Brief. Search the lines of the records for the word "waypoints", and copy every line that has it.

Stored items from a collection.
____

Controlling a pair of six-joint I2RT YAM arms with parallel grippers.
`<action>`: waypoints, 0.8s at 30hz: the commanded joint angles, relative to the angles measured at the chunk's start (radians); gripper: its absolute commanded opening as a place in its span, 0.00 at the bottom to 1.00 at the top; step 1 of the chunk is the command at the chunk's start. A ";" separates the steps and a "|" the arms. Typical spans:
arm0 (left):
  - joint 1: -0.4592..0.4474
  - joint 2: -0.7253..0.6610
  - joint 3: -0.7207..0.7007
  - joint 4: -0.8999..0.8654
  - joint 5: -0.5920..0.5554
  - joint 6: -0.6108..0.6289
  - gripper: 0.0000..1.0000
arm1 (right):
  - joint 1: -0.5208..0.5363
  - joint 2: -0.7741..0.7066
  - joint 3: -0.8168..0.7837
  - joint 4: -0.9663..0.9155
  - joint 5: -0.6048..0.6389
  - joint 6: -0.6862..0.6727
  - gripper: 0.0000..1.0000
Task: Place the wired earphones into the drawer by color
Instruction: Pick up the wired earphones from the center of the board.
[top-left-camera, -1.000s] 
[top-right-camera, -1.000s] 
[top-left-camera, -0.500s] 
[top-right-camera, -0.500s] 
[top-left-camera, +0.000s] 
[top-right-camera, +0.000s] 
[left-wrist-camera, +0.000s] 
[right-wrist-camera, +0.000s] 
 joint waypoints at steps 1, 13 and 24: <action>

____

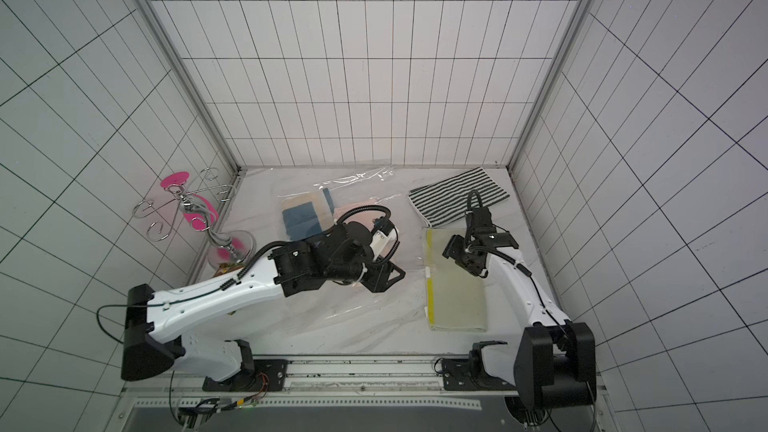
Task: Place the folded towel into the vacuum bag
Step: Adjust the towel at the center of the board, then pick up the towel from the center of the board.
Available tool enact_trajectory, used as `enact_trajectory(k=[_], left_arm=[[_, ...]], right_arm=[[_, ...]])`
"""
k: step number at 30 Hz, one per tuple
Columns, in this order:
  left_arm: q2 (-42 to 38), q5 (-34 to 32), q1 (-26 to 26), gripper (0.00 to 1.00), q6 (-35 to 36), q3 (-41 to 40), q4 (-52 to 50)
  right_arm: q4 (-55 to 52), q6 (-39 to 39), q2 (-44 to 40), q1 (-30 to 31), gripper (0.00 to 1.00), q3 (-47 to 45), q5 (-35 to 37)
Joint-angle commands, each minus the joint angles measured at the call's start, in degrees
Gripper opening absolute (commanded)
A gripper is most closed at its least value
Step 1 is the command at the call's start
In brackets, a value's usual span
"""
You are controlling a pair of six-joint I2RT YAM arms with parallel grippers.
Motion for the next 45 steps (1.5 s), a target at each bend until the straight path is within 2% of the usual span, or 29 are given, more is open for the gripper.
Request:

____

Reply to the exercise.
`<action>`: waypoints, 0.8s at 30hz: the commanded joint angles, relative to the angles measured at the chunk's start (radians); gripper: its absolute commanded opening as a place in its span, 0.00 at the bottom to 1.00 at the top; step 1 of the chunk is the command at the chunk's start. A ";" separates the steps and a "|" the arms. Typical spans:
 joint waypoints at steps 1, 13 and 24: <action>

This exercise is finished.